Audit Framework for Agentic Systems
A practical, vendor-neutral framework for making an agent auditable and for auditing it. It defines the evidence an independent reviewer needs — immutable, correlated traces of every decision and tool call, model and version provenance, evaluation reports, approval and incident records — and how to test controls and sample high-volume runs. Each evidence type maps to ISO/IEC 42001 and NIST AI RMF so an auditor can verify the agent stayed within its governed bounds. Use it to design auditability in from the start, not as an afterthought.
Definition
An agent audit is an independent, evidence-based examination that determines whether an agentic system operated within its authorized scope, controls and policies over a defined period, and whether the governance claims made about it are supported by reliable evidence.
Scope
Auditors, assurance and risk teams, and the system owners who must make their agents auditable by design. It applies to autonomous or semi-autonomous agents that use tools and act over time, and supports both internal assurance and external or regulatory audit. It is a practical companion to the formal frameworks, not a substitute for legal advice.
Key requirements
- Auditability by design: the agent must emit enough structured evidence at runtime to reconstruct any run later.
- Every run produces an immutable, correlated trace: goal, each step and tool call with parameters and results, approvals, overrides and outcome.
- Evidence must be complete, attributable, time-stamped and tamper-evident to hold evidentiary value.
- Model and version provenance (prompt, tools, model) is captured per run so behaviour is tied to a known configuration.
- Sampling is layered: risk-stratified, statistical, and 100% review of all exceptions, overrides, denials and incidents.

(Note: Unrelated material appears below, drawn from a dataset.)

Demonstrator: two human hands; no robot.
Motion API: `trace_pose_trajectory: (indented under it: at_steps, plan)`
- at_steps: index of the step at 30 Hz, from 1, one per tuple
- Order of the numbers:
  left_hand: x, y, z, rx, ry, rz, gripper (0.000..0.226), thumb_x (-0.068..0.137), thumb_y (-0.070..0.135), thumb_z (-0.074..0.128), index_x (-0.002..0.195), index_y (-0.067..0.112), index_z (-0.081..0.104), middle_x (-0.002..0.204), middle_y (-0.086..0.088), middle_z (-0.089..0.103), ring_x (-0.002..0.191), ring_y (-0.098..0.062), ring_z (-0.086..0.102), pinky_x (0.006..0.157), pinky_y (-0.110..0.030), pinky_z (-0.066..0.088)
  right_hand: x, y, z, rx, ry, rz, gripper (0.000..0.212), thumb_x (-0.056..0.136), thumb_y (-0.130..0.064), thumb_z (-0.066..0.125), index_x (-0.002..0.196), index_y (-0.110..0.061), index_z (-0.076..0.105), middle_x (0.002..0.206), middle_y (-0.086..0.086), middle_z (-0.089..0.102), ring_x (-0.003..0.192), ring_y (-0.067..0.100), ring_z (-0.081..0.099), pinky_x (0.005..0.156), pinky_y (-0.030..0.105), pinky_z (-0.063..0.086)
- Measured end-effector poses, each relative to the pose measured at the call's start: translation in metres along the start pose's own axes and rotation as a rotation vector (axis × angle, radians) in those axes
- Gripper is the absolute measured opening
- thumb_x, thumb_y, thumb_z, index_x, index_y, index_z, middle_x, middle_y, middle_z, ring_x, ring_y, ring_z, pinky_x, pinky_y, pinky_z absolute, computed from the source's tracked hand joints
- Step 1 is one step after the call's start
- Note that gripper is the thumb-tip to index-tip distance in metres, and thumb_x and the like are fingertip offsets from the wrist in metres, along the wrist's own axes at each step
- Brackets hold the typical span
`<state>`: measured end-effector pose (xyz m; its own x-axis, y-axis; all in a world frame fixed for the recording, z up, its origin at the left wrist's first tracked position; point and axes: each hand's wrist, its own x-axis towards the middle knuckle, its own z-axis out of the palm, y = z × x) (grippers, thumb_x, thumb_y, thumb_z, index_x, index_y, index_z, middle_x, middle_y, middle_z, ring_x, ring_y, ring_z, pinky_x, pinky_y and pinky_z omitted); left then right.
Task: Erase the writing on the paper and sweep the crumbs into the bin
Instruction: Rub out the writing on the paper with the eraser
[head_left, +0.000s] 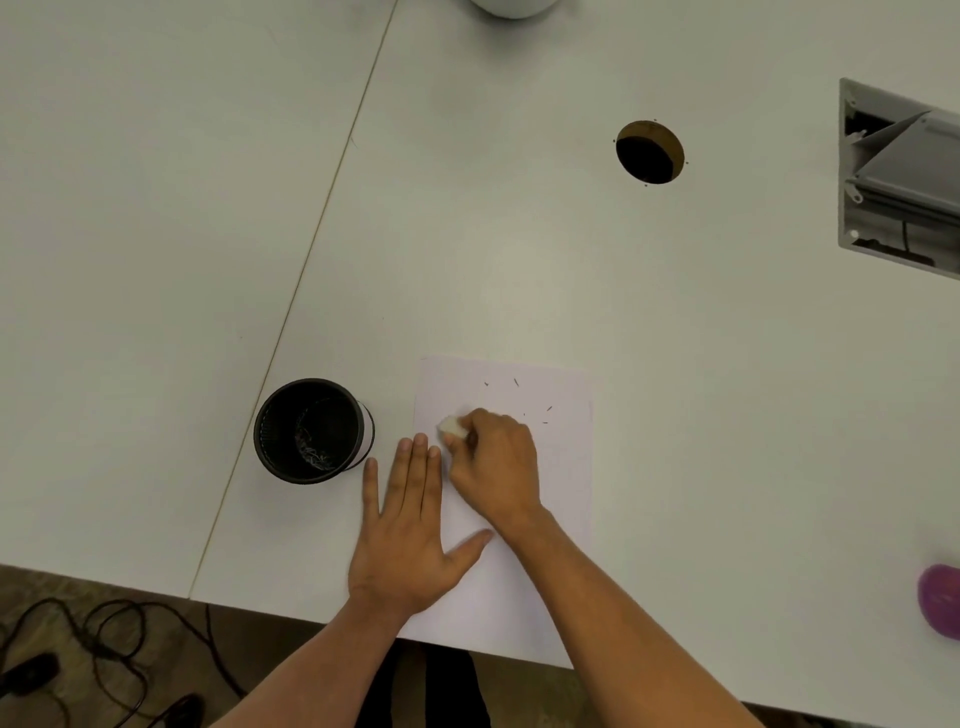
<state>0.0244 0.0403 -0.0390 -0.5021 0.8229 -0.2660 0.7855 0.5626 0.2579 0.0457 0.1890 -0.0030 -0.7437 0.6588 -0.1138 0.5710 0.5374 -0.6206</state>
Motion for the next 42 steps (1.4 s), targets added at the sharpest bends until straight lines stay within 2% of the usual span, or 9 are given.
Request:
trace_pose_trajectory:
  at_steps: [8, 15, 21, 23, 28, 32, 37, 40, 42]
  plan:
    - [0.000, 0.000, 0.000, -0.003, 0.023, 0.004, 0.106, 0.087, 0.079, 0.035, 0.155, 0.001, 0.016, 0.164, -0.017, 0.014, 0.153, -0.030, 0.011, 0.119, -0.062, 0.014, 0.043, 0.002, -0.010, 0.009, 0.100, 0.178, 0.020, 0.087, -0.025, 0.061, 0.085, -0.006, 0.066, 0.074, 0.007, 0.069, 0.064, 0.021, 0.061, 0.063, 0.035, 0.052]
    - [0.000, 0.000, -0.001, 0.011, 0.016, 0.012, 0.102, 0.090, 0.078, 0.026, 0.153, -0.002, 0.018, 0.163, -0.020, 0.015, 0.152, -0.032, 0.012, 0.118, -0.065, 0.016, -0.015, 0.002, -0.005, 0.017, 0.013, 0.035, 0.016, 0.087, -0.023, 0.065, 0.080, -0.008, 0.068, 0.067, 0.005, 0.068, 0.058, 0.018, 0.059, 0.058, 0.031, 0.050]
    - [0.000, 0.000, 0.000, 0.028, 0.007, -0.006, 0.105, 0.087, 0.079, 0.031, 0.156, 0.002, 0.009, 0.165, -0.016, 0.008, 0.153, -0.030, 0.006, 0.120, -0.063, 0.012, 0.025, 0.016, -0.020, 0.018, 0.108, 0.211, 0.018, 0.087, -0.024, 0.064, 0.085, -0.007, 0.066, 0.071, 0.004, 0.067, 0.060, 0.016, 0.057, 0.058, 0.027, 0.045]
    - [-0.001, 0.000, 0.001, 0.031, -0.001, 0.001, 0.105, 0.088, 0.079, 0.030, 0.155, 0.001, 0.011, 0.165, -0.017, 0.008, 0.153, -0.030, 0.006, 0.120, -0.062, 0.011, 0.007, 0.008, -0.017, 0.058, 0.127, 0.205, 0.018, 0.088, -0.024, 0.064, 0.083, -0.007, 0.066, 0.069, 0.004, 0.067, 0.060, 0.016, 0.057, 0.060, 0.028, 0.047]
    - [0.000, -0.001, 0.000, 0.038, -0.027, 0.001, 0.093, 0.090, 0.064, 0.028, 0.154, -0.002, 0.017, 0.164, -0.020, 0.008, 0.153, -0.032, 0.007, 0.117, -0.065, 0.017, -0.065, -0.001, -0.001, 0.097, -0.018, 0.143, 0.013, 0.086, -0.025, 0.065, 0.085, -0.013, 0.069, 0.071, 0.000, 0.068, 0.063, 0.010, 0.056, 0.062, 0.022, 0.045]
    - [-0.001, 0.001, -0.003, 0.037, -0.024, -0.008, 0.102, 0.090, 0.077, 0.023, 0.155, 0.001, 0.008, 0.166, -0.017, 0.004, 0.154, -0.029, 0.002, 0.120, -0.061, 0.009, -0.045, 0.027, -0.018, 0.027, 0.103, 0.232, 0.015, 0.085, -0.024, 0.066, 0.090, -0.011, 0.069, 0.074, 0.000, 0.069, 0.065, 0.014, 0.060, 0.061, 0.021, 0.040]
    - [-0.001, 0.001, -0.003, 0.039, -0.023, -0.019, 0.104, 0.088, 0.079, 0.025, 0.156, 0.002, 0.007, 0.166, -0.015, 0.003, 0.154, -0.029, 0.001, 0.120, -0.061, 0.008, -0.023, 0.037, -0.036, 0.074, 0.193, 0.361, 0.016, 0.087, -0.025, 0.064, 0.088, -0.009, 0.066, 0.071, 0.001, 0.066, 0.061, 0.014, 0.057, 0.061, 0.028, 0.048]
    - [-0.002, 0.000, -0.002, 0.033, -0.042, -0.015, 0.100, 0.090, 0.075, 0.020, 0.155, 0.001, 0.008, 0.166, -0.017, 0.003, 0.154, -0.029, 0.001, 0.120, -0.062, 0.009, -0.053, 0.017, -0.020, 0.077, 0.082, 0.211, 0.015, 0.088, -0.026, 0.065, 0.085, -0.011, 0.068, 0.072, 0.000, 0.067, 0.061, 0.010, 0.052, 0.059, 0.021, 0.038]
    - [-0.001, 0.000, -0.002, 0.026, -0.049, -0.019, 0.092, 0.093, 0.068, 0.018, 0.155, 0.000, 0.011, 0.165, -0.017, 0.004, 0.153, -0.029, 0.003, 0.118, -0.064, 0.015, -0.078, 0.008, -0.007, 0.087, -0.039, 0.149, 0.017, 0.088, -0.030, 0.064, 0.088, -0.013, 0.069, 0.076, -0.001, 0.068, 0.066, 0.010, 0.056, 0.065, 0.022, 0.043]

- Audit evidence maps to ISO/IEC 42001 internal audit (Clause 9) and NIST AI RMF Measure and Manage functions.
Controls
- Immutable audit logs and traceability
- Capture a correlated trace per run — agent identity and version, goal, each step, tool call, result, approvals and outcome — and protect it against alteration. Implements AI observability.
- Model and version provenance
- Record the exact prompt, tool set and model version behind each run so behaviour is attributable to a known, reproducible-by-config baseline.
- Evaluation evidence
- Retain pre-deployment and ongoing evaluation reports and gate results so the auditor can verify safety and quality were measured — NIST 'Measure'.
- Control testing and sampling
- Test each control against evidence using a documented sampling methodology: risk-stratified, statistical, and full exception review.
- Approval and incident records
- Capture human approvals, overrides and incidents with actor identity and timestamps. Implements the human-approval-gate pattern.
- Attestations and findings management
- System and control owners sign attestations backed by evidence; findings are tracked to closure with severity and deadlines.
Checklist
- 01Confirm every agent run produces a complete, correlated trace tied by a stable trace ID.
- 02Verify logs are tamper-evident, time-stamped and retained for the full audit and regulatory window.
- 03Check that each run records model and version provenance (prompt, tools, model version).
- 04Retrieve a control mapping / Statement of Applicability linking each control to its evidence.
- 05Retain and review pre-deployment and ongoing evaluation reports and gate outcomes.
- 06Confirm approval, override and incident records exist with actor identity and timestamps.
- 07Apply a documented sampling methodology — risk-stratified, statistical, and 100% exception coverage.
- 08Track findings to closure with severity and deadlines, and collect signed owner attestations.
Common pitfalls
- Non-auditable agents: logging added as an afterthought, leaving gaps no audit can fill.
- Mutable logs: records that could be altered, destroying their evidentiary value.
- Sampling blind spots: random-only sampling that misses rare but catastrophic actions.
- Attestation without evidence: owners signing off on controls they cannot demonstrate.
- Findings graveyard: issues raised but never remediated or re-tested.
Examples
- An auditor reconstructs a disputed refund by following its correlated trace from goal to tool call to human approval.
- A continuous-audit check alerts on a tool call outside the allow-list against the live log stream.
- Retained evaluation reports map to NIST AI RMF Measure, evidencing that safety gates passed before deployment.
FAQs
- Can you audit a non-deterministic agent at all?
- Yes — you audit the controls and the recorded behaviour, not the determinism. Complete, immutable traces make any specific run reconstructable even if it cannot be reproduced exactly.
- How big should the audit sample be?
- Large enough for your target assurance level statistically, plus 100% of exceptions and high-impact actions. Sampling never replaces full exception review.
- How does audit evidence map to the frameworks?
- Traces and logs support NIST AI RMF Measure and Manage and ISO/IEC 42001 Clause 9 internal audit; a control mapping or Statement of Applicability links each control to the evidence that proves it operated.